WORK TO COMPLETE: In the listing below, find each line with the string "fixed" and report it.

((

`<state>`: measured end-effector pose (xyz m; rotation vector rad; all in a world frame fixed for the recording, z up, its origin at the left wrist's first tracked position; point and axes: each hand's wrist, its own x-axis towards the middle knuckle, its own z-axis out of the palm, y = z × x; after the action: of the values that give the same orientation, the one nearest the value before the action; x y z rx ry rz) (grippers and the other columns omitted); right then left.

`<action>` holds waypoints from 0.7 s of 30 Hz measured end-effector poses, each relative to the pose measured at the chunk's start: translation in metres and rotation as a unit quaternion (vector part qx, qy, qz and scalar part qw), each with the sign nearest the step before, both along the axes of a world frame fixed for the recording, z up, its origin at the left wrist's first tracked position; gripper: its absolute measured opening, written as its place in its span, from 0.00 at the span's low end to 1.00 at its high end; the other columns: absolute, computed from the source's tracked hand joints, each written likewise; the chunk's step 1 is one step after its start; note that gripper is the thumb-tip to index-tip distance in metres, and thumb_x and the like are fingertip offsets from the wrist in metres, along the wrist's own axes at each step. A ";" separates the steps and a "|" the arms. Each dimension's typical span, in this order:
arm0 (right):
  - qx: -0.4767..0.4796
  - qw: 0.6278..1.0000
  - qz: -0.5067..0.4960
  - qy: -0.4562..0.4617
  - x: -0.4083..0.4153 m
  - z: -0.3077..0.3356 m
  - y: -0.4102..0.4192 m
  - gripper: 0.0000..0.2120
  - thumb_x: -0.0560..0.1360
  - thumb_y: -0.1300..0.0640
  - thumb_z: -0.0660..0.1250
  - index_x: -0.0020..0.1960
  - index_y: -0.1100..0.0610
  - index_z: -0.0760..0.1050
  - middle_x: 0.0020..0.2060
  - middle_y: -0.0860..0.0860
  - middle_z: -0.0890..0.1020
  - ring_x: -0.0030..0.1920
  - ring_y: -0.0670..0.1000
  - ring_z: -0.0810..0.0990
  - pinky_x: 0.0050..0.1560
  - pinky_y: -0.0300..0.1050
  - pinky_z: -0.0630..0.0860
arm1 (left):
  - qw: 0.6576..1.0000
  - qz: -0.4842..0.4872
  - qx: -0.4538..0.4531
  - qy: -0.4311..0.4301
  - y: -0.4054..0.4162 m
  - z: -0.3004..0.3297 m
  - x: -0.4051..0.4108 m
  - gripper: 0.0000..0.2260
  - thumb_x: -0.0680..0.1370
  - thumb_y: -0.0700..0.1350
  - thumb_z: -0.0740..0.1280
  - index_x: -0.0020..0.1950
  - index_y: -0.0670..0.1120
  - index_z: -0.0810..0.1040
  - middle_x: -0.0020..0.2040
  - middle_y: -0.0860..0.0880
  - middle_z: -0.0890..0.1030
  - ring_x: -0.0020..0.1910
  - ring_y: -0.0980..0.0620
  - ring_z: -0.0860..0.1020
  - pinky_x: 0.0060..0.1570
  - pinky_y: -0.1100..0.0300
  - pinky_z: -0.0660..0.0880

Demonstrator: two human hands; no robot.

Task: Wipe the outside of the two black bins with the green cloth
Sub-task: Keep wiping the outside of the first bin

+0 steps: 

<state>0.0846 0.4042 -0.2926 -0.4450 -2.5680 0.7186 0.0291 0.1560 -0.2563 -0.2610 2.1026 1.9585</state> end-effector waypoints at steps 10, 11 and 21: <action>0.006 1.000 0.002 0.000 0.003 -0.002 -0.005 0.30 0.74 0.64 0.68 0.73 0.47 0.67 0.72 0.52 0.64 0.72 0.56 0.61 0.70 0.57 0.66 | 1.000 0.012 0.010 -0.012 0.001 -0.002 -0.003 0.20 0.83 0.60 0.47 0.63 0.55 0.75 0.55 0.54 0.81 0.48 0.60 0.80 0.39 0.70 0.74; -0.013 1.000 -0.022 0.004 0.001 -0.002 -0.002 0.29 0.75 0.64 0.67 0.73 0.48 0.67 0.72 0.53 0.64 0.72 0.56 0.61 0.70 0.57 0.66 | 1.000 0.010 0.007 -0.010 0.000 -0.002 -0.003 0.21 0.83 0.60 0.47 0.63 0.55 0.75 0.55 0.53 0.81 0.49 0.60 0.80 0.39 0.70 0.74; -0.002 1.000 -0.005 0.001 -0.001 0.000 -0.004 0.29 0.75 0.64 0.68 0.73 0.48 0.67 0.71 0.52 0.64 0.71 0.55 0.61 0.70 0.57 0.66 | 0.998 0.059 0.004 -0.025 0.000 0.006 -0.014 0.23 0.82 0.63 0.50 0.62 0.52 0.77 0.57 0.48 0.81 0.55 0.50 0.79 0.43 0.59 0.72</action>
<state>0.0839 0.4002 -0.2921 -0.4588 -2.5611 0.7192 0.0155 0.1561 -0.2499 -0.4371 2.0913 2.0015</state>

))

YOUR SOLUTION:
`<state>`: measured end-effector pose (xyz m; rotation vector rad; all in a world frame fixed for the recording, z up, its origin at the left wrist's first tracked position; point and axes: each hand's wrist, its own x-axis towards the middle knuckle, its own z-axis out of the palm, y = z × x; after the action: of the values that give the same orientation, the one nearest the value before the action; x y z rx ry rz) (grippers and the other columns omitted); right then left.
`<action>` holds waypoints from 0.7 s of 30 Hz measured end-effector poses, each relative to the pose measured at the chunk's start: translation in metres and rotation as a unit quaternion (vector part qx, qy, qz and scalar part qw), each with the sign nearest the step before, both along the axes of a world frame fixed for the recording, z up, its origin at the left wrist's first tracked position; gripper: its absolute measured opening, written as its place in its span, from 0.00 at the span's low end to 1.00 at its high end; the other columns: absolute, computed from the source's tracked hand joints, each written likewise; the chunk's step 1 is one step after its start; note that gripper is the thumb-tip to index-tip distance in metres, and thumb_x and the like are fingertip offsets from the wrist in metres, along the wrist's own axes at each step. A ";" separates the steps and a "|" the arms. Each dimension's typical span, in this order:

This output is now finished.